In three cohort studies, children's visual function (Williams et al., 2001) and neurodevelopment (Daniels et al., 2004; Oken et al., 2005) were positively associated with mother's fish intake during pregnancy, with adjustment for covariates.  The association with visual function is consistent with certain analyses of supplemented infant formula (Birch et al., 2005; Lauritzen et al., 2001; Morale et al., 2005; Uauy et al., 2003).  Recent results estimated a positive, quantitative association between maternal fish consumption and children's developmental scores in Project Viva in the United States at three years of age (Oken et al 2008a) and in the Avon Longitudinal Study of Parents and Children (ALSPAC) cohort in the United Kingdom at eight years of age (Hibbeln et al., 2007a, 2007b) (Table 14).  The magnitude of the quantitative estimates from observational studies is considerably larger than estimates based on infant supplementation studies and a series of assumptions (Cohen et al., 2005a, 2005c).

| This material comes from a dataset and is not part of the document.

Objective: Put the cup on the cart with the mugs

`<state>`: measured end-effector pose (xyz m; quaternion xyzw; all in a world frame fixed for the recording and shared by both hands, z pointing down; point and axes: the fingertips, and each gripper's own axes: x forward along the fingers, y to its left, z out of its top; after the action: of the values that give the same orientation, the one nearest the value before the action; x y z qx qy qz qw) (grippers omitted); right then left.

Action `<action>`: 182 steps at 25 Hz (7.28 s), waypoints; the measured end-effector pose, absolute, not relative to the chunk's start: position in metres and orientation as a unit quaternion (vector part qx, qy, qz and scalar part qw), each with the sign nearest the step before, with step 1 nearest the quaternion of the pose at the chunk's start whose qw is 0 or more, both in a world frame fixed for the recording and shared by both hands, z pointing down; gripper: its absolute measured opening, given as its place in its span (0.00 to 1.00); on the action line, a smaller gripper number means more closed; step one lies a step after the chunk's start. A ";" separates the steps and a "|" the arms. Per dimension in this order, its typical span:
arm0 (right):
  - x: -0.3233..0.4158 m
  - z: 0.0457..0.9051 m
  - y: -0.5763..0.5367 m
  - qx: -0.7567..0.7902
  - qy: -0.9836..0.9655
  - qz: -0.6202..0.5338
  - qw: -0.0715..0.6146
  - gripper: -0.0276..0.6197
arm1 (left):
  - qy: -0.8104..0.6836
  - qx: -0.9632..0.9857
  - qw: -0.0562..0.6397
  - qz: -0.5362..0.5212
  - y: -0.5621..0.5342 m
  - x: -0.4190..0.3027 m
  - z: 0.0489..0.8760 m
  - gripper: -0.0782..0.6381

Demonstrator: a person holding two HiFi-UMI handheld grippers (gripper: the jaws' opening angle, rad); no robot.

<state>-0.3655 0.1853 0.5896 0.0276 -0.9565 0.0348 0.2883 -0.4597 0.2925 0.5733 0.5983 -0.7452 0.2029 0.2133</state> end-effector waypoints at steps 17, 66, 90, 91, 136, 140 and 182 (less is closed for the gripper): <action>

In both observational cohorts, the positive association of neurodevelopment with mothers' fish intake was stronger with additional adjustment for maternal mercury exposure.  Independent, negative associations of neurodevelopment with maternal mercury exposure were also observed, but these were smaller than the independent, positive associations with maternal fish intake (Hibbeln et al., 2007a; Hibbeln et al., 2007b; Oken et al., 2008a).   This was in contrast to the Cohen et al. (Cohen et al., 2005a) risk benefit assessment, which used different types of data and evidence for DHA benefits of fish intake (Cohen et al., 2005a) and for risks of mercury (Cohen et al 2005c).  As discussed in the FDA draft risk and benefit assessment report, Cohen et al. (2005c)  may have overestimated the dose-response for the risks of maternal methylmercury exposure.  However, a possible underestimate of the dose-response for the benefits of maternal DHA intake in Cohen et al. (2005b) should not be overlooked.  The quantitative estimates of neurodevelopmental DHA benefits of Cohen et al. (2005a,  2005b) have been used in other analyses (Guevel et al., 2008), but should be viewed with caution because of their inconsistency with the cohort studies.

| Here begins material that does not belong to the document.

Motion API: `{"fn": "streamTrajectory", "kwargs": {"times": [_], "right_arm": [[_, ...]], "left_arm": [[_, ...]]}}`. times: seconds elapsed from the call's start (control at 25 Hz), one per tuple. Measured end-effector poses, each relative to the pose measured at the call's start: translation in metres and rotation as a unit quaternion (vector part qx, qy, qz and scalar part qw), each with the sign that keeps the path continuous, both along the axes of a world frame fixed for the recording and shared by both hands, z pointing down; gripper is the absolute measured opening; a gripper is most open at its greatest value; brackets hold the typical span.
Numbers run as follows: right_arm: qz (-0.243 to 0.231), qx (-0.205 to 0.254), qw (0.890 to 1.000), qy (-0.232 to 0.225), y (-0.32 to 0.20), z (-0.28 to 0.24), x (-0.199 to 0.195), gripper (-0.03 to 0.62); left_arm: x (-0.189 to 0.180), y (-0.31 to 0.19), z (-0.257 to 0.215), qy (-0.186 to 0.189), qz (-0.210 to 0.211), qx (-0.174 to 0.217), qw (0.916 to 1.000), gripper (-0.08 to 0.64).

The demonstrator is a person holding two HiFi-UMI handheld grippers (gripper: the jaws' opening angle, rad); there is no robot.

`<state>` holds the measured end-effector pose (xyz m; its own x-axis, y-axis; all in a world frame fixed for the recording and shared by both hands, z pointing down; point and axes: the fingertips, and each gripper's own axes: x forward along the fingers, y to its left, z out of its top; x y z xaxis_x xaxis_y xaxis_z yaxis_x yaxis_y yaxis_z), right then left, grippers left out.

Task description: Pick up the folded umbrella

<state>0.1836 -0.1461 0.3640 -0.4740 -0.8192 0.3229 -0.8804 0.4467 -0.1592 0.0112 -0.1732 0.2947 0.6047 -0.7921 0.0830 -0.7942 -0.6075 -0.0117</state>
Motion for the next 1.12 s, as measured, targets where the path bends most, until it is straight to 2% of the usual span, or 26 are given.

The identification of independent neurodevelopmental benefits of maternal seafood intake and risks of maternal mercury exposure in Project Viva and the ALSPAC cohort are consistent with recent data from established cohort studies of maternal mercury exposure and children's neurodevelopment.  Structural equation modeling of neurodevelopmental test data at seven and 14 years of age from the Faroe Islands showed that, after mutual adjustment for both variables, there was an independent, positive association with maternal fish intake as well as a negative association with maternal mercury exposure (Budtz-Jorgensen et al., 2007).  Preliminary results from the Seychelles nutrition cohort suggested that children's developmental tests were positively associated with maternal n-3 LC PUFA blood levels and negatively associated with maternal hair mercury (Myers et al., 2007).  These associations were stronger when mutually adjusted for the other variable.